**TASK BRIEF**:
Output the listing below verbatim, from its first line to its last.

**DATA BLOCK**:
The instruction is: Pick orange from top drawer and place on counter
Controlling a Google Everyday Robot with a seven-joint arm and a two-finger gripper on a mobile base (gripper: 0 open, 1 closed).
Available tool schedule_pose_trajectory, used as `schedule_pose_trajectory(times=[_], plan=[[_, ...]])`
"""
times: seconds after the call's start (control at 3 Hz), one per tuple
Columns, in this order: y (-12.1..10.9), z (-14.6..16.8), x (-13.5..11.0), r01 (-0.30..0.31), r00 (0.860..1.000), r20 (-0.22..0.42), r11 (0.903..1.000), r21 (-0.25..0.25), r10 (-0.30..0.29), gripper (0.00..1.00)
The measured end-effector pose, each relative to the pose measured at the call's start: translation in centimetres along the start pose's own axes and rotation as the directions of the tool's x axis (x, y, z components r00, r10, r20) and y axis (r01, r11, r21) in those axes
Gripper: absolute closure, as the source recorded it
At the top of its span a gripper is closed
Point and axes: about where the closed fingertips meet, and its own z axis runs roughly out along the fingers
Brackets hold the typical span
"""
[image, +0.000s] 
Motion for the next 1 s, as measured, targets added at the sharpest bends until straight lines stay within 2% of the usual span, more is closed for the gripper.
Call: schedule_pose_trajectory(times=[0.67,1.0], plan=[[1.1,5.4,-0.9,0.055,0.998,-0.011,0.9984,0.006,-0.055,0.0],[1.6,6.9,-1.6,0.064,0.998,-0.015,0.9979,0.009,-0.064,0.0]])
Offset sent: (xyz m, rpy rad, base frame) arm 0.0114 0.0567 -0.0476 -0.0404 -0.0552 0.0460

**REPLY**:
The instruction is: Pick orange from top drawer and place on counter
Controlling a Google Everyday Robot with a seven-joint arm and a two-finger gripper on a mobile base (gripper: 0 open, 1 closed).
Available tool schedule_pose_trajectory, used as `schedule_pose_trajectory(times=[_], plan=[[_, ...]])`
"""
times: seconds after the call's start (control at 3 Hz), one per tuple
Columns, in this order: y (-12.1..10.9), z (-14.6..16.8), x (-13.5..11.0), r01 (-0.30..0.31), r00 (0.860..1.000), r20 (-0.22..0.42), r11 (0.903..1.000), r21 (-0.25..0.25), r10 (-0.30..0.29), gripper (0.00..1.00)
The measured end-effector pose, each relative to the pose measured at the call's start: translation in centimetres along the start pose's own axes and rotation as the directions of the tool's x axis (x, y, z components r00, r10, r20) and y axis (r01, r11, r21) in those axes
Gripper: absolute closure, as the source recorded it
At the top of its span a gripper is closed
Point and axes: about where the closed fingertips meet, and its own z axis runs roughly out along the fingers
Brackets hold the typical span
"""
[image, +0.000s] 
Motion for the next 1 s, as measured, targets added at the sharpest bends until straight lines stay within 2% of the usual span, more is closed for the gripper.
Call: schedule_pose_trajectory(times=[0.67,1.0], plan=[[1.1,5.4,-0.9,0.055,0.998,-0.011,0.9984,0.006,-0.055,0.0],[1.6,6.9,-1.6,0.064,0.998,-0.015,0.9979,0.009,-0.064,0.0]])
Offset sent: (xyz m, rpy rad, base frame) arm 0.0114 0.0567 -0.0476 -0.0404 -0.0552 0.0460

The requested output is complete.